China’s yuan continued its steady decline on Friday, defying US President Donald Trump’s warning over the dollar’s rise and providing Beijing with a buffer against punitive trade tariffs imposed by Washington.
The yuan weakened to 6.7763 per dollar in afternoon trading, according to Bloomberg data, and is at its lowest levels in a year following a weeks-long slide as the trade conflict has heated up.
The yuan’s fall provides “a significant offset to the loss in export competitiveness for Chinese exporters due to higher US tariffs”, Rajiv Biswas, chief Asia economist with IHS Markit, told AFP.
“The (yuan’s) slide against the US dollar will substantially cushion the impact on Chinese exporters from the planned next round of US tariffs.”
The world’s two largest economies face a potential full-blown trade war after the United States earlier this month imposed 25 percent tariffs on approximately $34 billion of Chinese mechanical and technological products, sparking a tit-for-tat response from Beijing.

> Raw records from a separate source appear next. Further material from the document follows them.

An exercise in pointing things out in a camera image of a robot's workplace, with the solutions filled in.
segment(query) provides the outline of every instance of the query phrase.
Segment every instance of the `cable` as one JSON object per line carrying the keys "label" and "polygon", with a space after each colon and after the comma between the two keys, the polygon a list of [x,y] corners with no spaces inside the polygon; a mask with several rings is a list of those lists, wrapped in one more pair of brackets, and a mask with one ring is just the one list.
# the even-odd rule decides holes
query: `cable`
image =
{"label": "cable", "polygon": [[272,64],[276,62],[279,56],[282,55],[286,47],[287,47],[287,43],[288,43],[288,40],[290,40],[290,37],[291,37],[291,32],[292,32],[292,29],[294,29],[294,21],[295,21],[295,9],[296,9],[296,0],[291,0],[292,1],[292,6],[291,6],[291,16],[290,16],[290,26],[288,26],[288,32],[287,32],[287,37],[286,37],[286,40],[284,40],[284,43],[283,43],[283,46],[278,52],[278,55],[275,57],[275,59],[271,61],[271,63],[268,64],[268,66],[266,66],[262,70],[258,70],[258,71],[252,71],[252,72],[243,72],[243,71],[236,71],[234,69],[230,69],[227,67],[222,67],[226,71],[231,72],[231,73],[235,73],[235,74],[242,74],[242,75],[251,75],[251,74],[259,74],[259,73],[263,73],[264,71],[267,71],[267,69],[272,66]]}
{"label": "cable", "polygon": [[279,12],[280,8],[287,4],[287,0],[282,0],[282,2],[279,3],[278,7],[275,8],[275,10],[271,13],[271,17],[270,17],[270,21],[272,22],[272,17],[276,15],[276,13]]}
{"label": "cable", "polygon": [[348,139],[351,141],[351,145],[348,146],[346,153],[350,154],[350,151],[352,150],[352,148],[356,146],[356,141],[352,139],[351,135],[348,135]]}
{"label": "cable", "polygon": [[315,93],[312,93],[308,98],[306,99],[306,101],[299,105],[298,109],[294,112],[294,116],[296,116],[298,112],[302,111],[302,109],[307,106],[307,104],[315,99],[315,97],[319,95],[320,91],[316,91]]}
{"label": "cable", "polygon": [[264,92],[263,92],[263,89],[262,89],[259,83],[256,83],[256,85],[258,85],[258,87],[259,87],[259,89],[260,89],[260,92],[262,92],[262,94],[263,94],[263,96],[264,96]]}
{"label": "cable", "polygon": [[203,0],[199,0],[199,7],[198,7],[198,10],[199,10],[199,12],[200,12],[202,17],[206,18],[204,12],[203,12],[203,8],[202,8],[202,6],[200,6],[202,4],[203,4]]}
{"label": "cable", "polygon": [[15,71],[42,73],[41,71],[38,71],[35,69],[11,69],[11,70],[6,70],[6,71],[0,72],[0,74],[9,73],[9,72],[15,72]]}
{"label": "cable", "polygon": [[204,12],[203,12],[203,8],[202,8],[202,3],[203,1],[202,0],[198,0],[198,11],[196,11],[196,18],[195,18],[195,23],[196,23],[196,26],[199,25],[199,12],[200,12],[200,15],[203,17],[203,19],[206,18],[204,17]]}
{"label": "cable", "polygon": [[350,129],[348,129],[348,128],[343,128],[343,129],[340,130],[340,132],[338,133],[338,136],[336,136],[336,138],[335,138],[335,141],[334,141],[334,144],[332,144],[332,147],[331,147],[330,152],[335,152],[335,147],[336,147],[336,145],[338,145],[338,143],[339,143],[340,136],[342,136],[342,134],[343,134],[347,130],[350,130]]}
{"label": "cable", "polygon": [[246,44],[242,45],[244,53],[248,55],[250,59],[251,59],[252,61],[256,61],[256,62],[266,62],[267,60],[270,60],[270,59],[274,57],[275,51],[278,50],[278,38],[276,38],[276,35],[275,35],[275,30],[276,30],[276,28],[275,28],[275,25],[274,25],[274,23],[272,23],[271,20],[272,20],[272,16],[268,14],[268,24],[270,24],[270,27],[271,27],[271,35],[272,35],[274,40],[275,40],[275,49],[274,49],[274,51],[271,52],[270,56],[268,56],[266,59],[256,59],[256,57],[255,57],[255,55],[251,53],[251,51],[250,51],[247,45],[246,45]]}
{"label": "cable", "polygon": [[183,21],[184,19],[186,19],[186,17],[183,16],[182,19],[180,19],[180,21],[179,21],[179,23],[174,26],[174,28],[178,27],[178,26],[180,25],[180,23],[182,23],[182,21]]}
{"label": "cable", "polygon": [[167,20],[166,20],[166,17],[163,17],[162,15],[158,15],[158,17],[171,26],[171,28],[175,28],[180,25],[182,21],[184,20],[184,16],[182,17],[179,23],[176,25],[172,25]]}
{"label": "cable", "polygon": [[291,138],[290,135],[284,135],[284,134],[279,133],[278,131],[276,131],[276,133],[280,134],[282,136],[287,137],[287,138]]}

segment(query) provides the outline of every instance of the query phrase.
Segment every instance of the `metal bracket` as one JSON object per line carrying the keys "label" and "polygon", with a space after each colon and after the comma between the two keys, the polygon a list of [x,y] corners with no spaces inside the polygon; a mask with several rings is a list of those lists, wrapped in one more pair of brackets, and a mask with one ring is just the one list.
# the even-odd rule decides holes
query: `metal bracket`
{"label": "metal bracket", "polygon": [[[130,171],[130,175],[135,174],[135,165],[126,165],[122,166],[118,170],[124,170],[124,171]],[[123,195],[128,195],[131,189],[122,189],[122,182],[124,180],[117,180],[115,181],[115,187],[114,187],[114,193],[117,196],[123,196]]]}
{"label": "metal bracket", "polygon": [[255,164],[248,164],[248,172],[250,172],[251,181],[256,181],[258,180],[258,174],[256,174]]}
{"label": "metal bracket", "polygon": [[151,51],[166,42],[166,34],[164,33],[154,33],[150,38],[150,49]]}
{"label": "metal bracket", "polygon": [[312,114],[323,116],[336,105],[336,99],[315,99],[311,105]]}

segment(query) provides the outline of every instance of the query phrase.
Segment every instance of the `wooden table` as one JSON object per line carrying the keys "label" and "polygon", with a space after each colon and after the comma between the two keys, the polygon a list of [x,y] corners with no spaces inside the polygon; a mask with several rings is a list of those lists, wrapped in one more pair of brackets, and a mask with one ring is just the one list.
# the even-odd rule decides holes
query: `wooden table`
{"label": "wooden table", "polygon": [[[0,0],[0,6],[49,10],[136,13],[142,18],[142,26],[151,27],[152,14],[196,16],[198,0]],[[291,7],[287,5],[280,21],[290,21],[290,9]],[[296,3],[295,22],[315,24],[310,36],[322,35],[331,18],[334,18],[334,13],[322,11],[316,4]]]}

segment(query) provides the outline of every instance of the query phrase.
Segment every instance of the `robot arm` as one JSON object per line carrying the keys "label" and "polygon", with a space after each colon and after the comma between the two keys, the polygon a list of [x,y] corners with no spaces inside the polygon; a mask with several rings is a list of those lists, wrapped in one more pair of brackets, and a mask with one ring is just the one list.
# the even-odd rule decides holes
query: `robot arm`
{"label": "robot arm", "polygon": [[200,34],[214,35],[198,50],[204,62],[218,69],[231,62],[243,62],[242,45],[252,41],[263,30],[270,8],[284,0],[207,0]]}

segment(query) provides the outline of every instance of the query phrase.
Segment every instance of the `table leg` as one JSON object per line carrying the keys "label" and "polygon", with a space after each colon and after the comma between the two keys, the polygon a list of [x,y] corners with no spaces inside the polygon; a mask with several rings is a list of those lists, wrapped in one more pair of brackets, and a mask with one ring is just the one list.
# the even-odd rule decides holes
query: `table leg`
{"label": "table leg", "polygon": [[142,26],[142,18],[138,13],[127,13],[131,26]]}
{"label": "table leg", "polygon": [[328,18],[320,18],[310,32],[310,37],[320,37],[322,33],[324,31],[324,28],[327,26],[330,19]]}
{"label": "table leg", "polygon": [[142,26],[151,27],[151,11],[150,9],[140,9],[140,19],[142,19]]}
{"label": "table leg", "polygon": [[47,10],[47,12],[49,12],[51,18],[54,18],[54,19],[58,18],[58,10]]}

Washington has since threatened tariffs on another $200 billion in Chinese exports, prompting Beijing to vow further retaliation.

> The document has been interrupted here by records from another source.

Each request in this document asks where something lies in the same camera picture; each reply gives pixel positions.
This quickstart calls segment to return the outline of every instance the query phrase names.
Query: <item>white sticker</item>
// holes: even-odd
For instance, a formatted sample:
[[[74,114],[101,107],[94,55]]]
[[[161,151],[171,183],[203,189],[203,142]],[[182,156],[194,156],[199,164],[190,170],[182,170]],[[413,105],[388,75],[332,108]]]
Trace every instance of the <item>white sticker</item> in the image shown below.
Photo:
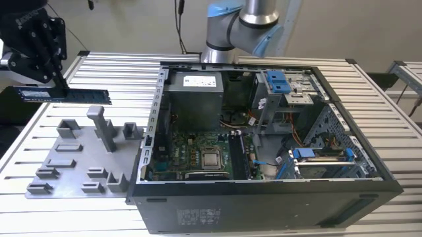
[[[215,77],[185,76],[183,86],[217,87]]]
[[[51,95],[48,94],[48,92],[44,91],[22,91],[24,96],[28,97],[50,97]]]
[[[301,84],[297,83],[297,82],[292,82],[292,83],[290,83],[290,87],[292,87],[292,88],[301,88]]]
[[[251,117],[251,119],[250,119],[250,121],[249,121],[250,126],[254,126],[255,121],[257,121],[257,119],[255,119],[254,117]]]

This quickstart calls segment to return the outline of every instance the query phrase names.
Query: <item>metal chassis frame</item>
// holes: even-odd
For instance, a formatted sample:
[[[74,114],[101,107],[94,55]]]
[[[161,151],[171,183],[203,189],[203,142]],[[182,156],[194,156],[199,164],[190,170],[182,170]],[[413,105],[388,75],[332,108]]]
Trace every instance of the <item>metal chassis frame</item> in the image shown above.
[[[162,73],[159,74],[159,79],[163,76],[169,75],[169,70],[190,70],[193,66],[202,66],[202,70],[207,68],[207,66],[213,67],[213,69],[221,70],[225,67],[233,65],[226,64],[198,64],[198,63],[171,63],[171,62],[162,62]],[[272,181],[259,181],[251,182],[249,180],[245,181],[231,181],[231,182],[207,182],[207,181],[189,181],[189,182],[146,182],[143,181],[143,177],[147,171],[147,164],[150,163],[150,159],[146,156],[142,156],[143,163],[139,164],[138,169],[138,176],[133,176],[131,183],[135,184],[133,186],[131,192],[129,192],[129,199],[133,200],[138,206],[138,209],[143,213],[146,213],[146,208],[154,205],[149,202],[163,202],[166,205],[167,200],[175,200],[179,196],[194,198],[194,202],[202,202],[201,197],[207,196],[219,196],[222,198],[234,197],[241,198],[245,195],[280,195],[280,197],[288,197],[289,195],[313,195],[318,197],[325,193],[333,194],[336,197],[338,194],[342,193],[352,193],[354,200],[358,198],[360,201],[353,202],[352,206],[337,207],[337,215],[329,218],[328,220],[318,223],[321,228],[342,228],[352,225],[357,222],[364,216],[366,216],[373,210],[376,210],[380,206],[382,206],[389,200],[392,200],[397,195],[404,192],[404,189],[394,179],[388,167],[382,159],[380,158],[374,148],[372,147],[362,131],[358,128],[357,123],[354,122],[353,116],[350,115],[349,111],[346,110],[341,99],[334,92],[330,83],[325,79],[318,67],[304,67],[304,66],[284,66],[284,65],[237,65],[234,70],[241,71],[265,71],[269,69],[281,69],[282,67],[289,67],[292,69],[305,69],[312,70],[316,74],[321,86],[325,89],[330,100],[338,111],[346,120],[353,135],[357,137],[361,145],[368,152],[369,157],[372,158],[373,163],[377,166],[378,172],[381,177],[384,178],[382,181],[373,181],[373,180],[361,180],[360,182],[350,182],[350,181],[336,181],[336,182],[301,182],[301,180],[272,180]],[[149,128],[147,131],[154,132],[155,128]],[[153,150],[153,144],[147,147],[149,151]],[[161,233],[158,230],[150,230],[153,234]]]

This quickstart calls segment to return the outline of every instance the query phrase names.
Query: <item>blue drive bracket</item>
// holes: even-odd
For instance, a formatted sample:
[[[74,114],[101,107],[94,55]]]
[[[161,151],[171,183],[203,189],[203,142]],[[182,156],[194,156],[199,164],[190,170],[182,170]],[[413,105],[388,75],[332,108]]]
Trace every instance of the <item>blue drive bracket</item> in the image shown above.
[[[281,71],[268,71],[266,73],[268,81],[272,86],[273,93],[290,93],[292,87],[289,85],[289,82],[286,80],[286,75]]]
[[[26,102],[55,102],[55,103],[89,103],[111,105],[107,90],[62,88],[63,96],[54,96],[57,90],[50,87],[14,86],[16,93]]]

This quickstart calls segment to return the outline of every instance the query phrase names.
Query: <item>aluminum table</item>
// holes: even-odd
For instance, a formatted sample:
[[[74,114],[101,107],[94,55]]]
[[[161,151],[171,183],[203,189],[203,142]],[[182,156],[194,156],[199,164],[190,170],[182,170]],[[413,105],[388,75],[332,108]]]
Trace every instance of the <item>aluminum table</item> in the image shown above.
[[[79,56],[66,74],[73,88],[110,91],[105,116],[114,125],[147,125],[161,61],[191,55],[95,53]],[[201,236],[422,236],[422,131],[361,67],[337,59],[241,57],[243,64],[317,66],[332,84],[405,192],[348,229],[210,233]],[[44,103],[0,160],[0,234],[11,236],[151,236],[123,198],[26,199],[27,185],[58,136],[62,119],[94,125],[87,104]]]

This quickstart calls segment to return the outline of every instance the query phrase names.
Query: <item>wire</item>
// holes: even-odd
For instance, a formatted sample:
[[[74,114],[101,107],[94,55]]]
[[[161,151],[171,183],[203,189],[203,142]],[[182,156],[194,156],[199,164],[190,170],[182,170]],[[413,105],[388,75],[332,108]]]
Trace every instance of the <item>wire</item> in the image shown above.
[[[47,3],[48,7],[52,9],[54,13],[59,16],[58,12],[55,11],[54,7],[51,6],[50,3]],[[74,34],[74,32],[71,31],[71,29],[65,25],[66,29],[71,32],[71,34],[74,35],[74,37],[77,38],[77,40],[79,41],[81,45],[85,47],[85,49],[89,51],[86,45],[83,44],[83,42],[81,41],[81,39],[78,38],[78,36]]]
[[[230,128],[243,128],[243,127],[247,127],[247,126],[229,125],[229,124],[226,124],[222,120],[219,121],[219,123],[223,124],[226,127],[230,127]]]
[[[186,49],[183,38],[182,38],[182,15],[183,15],[183,10],[185,10],[185,0],[179,0],[179,10],[178,10],[178,4],[177,0],[174,0],[174,18],[175,18],[175,23],[177,23],[177,31],[178,31],[178,36],[179,36],[179,45],[181,45],[181,50],[182,54],[198,54],[199,55],[199,62],[201,62],[201,57],[202,57],[202,52],[190,52]]]
[[[417,106],[413,107],[410,114],[409,114],[409,117],[412,117],[412,115],[414,115],[416,110],[417,110]]]
[[[400,95],[400,97],[398,97],[398,99],[397,99],[396,104],[398,104],[398,102],[401,101],[401,99],[402,99],[402,96],[404,96],[404,94],[405,94],[406,89],[408,89],[408,85],[406,85],[406,86],[405,86],[405,88],[404,88],[402,94]]]
[[[181,51],[182,51],[182,54],[185,54],[186,48],[185,48],[182,34],[181,34],[181,26],[179,26],[181,21],[178,21],[178,2],[177,2],[177,0],[174,0],[174,19],[175,19],[175,25],[177,25],[177,32],[178,32],[178,36],[179,36]]]
[[[304,147],[304,143],[302,143],[302,140],[300,138],[300,135],[298,135],[298,132],[297,132],[297,129],[296,129],[296,125],[294,125],[294,121],[293,121],[293,114],[290,113],[290,123],[292,123],[292,135],[293,135],[293,138],[296,139],[298,145],[301,147]]]
[[[261,164],[268,164],[268,165],[272,165],[272,166],[278,166],[277,164],[270,164],[270,163],[268,163],[268,162],[265,162],[265,161],[259,161],[259,160],[254,160],[254,164],[255,165],[261,165]]]

In excerpts of an interview with US television network CNBC aired Thursday, Trump said a strong dollar “puts us at a disadvantage”, adding that the Chinese yuan “has been dropping like a rock”.
Those and other Trump comments that criticised Federal Reserve interest rate hikes caused the dollar to fall back in the US on Thursday.
But the yuan declined further Friday as the People’s Bank of China (PBOC), which manages the currency by setting a daily trading band, weakened the central rate by the widest amount in two years.
It set a central point of 6.7671 per dollar, nearly one percent lower than the previous day’s. The yuan is allowed to move as much as two percent on either side of that point.
The yuan has fallen about 10 percent since mid-April.
Further fall expected
The yuan’s depreciation stems from a confluence of factors including the trade war, expected slower Chinese economic growth, and speculation that Beijing will take stimulus steps as a buffer, which tends to pressure a nation’s currency.
Michael Every of Rabobank said he expects the currency to move past the 7-to-1 rate, a level not seen in years.
“The PBOC, in response to a genuine deceleration in the economy to come, and to the trade war, is letting some of the air out of the balloon,” Every told AFP.
“But there is a lot of air left yet. Over two years, I’m more worried about seeing eight than seven (yuan to the dollar),” he said, adding that the Chinese currency was already considered artificially strong.
Analysts said letting it weaken costs China little — for now — while easing the impact of the tariffs.
“The central bank wants to use the currency movements to achieve internal and external economic balance. Bluntly speaking, they hope to use it to partially absorb the impact of the trade war,” said David Qu, China economist for banking group ANZ.
The dollar also has risen against a number of world currencies, fuelled in part by the Federal Reserve’s recent rate hike, which makes investing in the United States more attractive and thus tends to encourage capital to flow from overseas markets into US assets.